> _What this task involves_:
Line by line, transcribe the data below exactly and pass over the images.

───── Exercise data ─────

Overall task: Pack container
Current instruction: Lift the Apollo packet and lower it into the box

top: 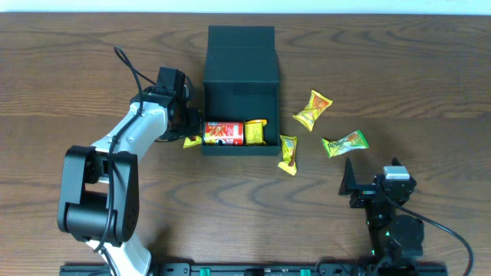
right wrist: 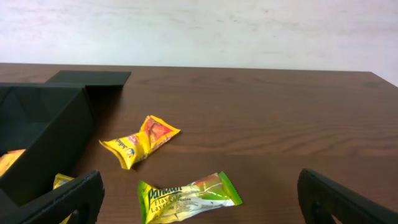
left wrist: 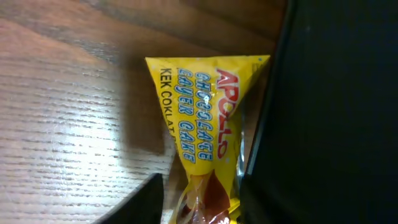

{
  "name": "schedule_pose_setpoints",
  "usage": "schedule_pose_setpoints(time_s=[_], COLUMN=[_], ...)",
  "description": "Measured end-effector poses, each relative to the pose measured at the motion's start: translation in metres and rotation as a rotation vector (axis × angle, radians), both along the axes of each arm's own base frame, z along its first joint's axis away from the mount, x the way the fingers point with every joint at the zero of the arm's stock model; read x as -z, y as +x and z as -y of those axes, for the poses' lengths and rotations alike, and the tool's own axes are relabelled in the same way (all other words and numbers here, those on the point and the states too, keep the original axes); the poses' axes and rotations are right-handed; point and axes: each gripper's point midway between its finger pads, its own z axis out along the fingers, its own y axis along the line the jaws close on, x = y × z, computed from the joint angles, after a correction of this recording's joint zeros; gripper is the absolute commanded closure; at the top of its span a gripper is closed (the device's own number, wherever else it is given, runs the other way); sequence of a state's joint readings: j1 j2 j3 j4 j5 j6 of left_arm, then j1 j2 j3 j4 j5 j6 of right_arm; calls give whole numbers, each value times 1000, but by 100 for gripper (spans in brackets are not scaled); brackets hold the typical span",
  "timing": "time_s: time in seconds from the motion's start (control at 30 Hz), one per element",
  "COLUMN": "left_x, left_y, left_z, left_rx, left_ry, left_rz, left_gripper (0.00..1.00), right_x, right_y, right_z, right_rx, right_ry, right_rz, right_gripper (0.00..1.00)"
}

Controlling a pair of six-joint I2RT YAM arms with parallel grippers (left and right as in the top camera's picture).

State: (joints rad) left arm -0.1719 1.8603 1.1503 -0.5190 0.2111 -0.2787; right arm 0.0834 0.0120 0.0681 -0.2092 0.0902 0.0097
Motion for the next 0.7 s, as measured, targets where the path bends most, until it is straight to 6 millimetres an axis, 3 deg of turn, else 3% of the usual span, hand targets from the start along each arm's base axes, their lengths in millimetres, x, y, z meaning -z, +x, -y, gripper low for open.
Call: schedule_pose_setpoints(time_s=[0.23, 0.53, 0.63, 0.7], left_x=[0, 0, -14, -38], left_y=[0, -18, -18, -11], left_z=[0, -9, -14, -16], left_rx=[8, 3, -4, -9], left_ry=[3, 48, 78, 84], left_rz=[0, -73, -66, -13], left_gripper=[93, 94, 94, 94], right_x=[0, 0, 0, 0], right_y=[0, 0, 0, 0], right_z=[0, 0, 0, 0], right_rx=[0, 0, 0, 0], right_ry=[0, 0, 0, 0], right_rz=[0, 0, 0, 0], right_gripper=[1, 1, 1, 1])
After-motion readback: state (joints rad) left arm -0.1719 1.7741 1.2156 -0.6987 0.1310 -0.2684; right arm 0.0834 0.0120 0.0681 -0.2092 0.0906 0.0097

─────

> _Answer_:
Overall task: Pack container
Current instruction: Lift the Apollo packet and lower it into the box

top: 
right wrist: 
left wrist: 

{
  "name": "schedule_pose_setpoints",
  "usage": "schedule_pose_setpoints(time_s=[_], COLUMN=[_], ...)",
  "description": "Measured end-effector poses, each relative to the pose measured at the motion's start: translation in metres and rotation as a rotation vector (axis × angle, radians), both along the axes of each arm's own base frame, z along its first joint's axis away from the mount, x the way the fingers point with every joint at the zero of the arm's stock model; read x as -z, y as +x and z as -y of those axes, for the poses' lengths and rotations alike, and the tool's own axes are relabelled in the same way (all other words and numbers here, those on the point and the states too, keep the original axes); the poses' axes and rotations are right-handed; point and axes: each gripper's point midway between its finger pads, its own z axis out along the fingers, its own y axis along the line the jaws close on, x = y × z, computed from the joint angles, after a correction of this recording's joint zeros; gripper is the absolute commanded closure; at the top of its span a gripper is closed (the device's own number, wherever else it is given, runs the other way); sequence of a state's joint readings: j1 j2 j3 j4 j5 j6 of left_arm, then j1 j2 j3 j4 j5 j6 of right_arm; calls give whole numbers, each value times 1000, but by 100 for gripper (spans in brackets are not scaled); brackets hold the typical span",
  "timing": "time_s: time in seconds from the motion's start (control at 30 Hz), one per element",
  "COLUMN": "left_x, left_y, left_z, left_rx, left_ry, left_rz, left_gripper (0.00..1.00), right_x, right_y, right_z, right_rx, right_ry, right_rz, right_gripper (0.00..1.00)"
}

Controlling a pair of six-joint I2RT YAM arms with parallel grippers (left and right as in the top camera's picture).

State: (joints rad) left arm -0.1719 1.8603 1.1503 -0.5190 0.2111 -0.2787; right arm 0.0834 0.0120 0.0681 -0.2092 0.0902 0.0097
Motion for the next 0.7 s, as measured, targets where the path bends most, until it is straight to 6 millimetres an axis, 3 deg of turn, else 3% of the usual span, hand targets from the start along each arm's base axes, their lengths in millimetres, x, y, z meaning -z, +x, -y, gripper low for open.
Call: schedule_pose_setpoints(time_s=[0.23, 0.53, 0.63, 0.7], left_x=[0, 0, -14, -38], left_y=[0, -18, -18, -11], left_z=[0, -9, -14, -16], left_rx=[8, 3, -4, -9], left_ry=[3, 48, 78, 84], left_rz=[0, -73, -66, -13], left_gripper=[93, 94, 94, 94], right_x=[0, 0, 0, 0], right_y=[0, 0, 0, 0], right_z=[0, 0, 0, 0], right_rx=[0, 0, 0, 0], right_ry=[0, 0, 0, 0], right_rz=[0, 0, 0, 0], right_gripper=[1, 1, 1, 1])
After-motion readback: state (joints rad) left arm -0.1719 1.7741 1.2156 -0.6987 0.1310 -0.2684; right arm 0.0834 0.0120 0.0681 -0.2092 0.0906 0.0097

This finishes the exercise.